■ WORK INSTRUCTIONS:
Excluding images, repeat the data exactly as given.

*** MATERIAL PROVIDED Section Begins ***

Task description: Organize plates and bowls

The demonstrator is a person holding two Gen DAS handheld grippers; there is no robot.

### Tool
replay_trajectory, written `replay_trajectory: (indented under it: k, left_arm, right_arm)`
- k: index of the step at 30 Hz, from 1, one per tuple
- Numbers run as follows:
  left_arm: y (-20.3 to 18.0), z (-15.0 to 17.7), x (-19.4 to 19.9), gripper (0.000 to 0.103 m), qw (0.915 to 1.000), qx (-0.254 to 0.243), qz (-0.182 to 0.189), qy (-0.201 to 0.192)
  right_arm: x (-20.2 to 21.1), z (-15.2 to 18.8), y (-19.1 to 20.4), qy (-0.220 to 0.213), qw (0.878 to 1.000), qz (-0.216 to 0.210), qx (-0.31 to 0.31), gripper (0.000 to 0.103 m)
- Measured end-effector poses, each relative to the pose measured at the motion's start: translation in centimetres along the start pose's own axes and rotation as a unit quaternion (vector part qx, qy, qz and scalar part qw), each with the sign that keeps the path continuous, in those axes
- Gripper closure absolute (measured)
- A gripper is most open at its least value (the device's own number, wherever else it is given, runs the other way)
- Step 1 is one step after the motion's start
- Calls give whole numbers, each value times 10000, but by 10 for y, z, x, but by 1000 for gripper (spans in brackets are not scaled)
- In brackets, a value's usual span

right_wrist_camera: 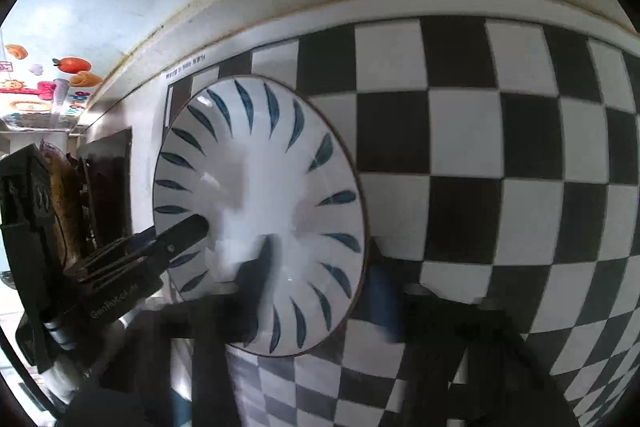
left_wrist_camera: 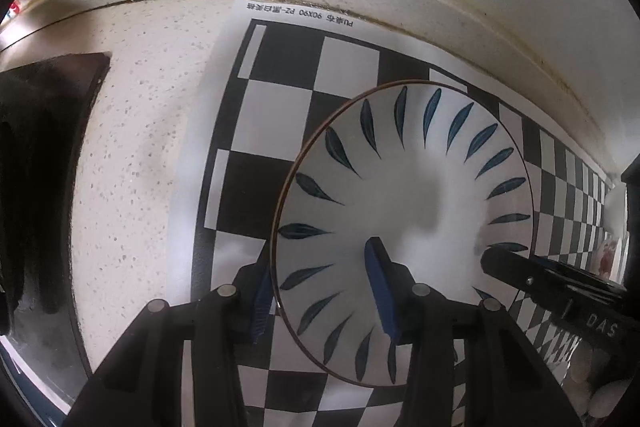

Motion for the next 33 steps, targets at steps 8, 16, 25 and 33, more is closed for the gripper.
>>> replay_trajectory:
  k: [8, 16, 25, 33]
  left_arm:
    - [8, 13, 7, 69, 9999, 71, 115, -108]
    - [-5, 39, 13, 69, 9995, -104, 140, -274]
    - [-39, 52, 22, 69, 9983, -424, 28, -391]
    - [-68, 69, 32, 69, 9961, -697, -2, -541]
  right_arm:
    - [4, 4, -14, -58, 10000, 49, -18, 86]
    - [17, 21, -30, -232, 9997, 27, -15, 86]
    - [37, 44, -44, -451, 9988, 189, 62, 86]
    - [60, 67, -55, -726, 9973, 146, 21, 87]
Point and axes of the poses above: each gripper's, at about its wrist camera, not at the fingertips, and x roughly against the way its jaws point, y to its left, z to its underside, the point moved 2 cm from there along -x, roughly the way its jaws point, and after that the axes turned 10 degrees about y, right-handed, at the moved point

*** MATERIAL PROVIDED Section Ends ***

■ FINAL ANSWER:
Task description: Organize plates and bowls

The demonstrator is a person holding two Gen DAS handheld grippers; there is no robot.

### Tool
replay_trajectory, written `replay_trajectory: (indented under it: k, left_arm, right_arm)`
- k: index of the step at 30 Hz, from 1, one per tuple
- Numbers run as follows:
  left_arm: y (-20.3 to 18.0), z (-15.0 to 17.7), x (-19.4 to 19.9), gripper (0.000 to 0.103 m), qw (0.915 to 1.000), qx (-0.254 to 0.243), qz (-0.182 to 0.189), qy (-0.201 to 0.192)
  right_arm: x (-20.2 to 21.1), z (-15.2 to 18.8), y (-19.1 to 20.4), qy (-0.220 to 0.213), qw (0.878 to 1.000), qz (-0.216 to 0.210), qx (-0.31 to 0.31), gripper (0.000 to 0.103 m)
- Measured end-effector poses, each relative to the pose measured at the motion's start: translation in centimetres along the start pose's own axes and rotation as a unit quaternion (vector part qx, qy, qz and scalar part qw), each with the sign that keeps the path continuous, in those axes
- Gripper closure absolute (measured)
- A gripper is most open at its least value (the device's own number, wherever else it is given, runs the other way)
- Step 1 is one step after the motion's start
- Calls give whole numbers, each value times 10000, but by 10 for y, z, x, but by 1000 for gripper (spans in brackets are not scaled)
- In brackets, a value's usual span

right_wrist_camera: 
left_wrist_camera: 

Motion for the next 33 steps, targets at steps 8, 16, 25 and 33, more is closed for the gripper.
>>> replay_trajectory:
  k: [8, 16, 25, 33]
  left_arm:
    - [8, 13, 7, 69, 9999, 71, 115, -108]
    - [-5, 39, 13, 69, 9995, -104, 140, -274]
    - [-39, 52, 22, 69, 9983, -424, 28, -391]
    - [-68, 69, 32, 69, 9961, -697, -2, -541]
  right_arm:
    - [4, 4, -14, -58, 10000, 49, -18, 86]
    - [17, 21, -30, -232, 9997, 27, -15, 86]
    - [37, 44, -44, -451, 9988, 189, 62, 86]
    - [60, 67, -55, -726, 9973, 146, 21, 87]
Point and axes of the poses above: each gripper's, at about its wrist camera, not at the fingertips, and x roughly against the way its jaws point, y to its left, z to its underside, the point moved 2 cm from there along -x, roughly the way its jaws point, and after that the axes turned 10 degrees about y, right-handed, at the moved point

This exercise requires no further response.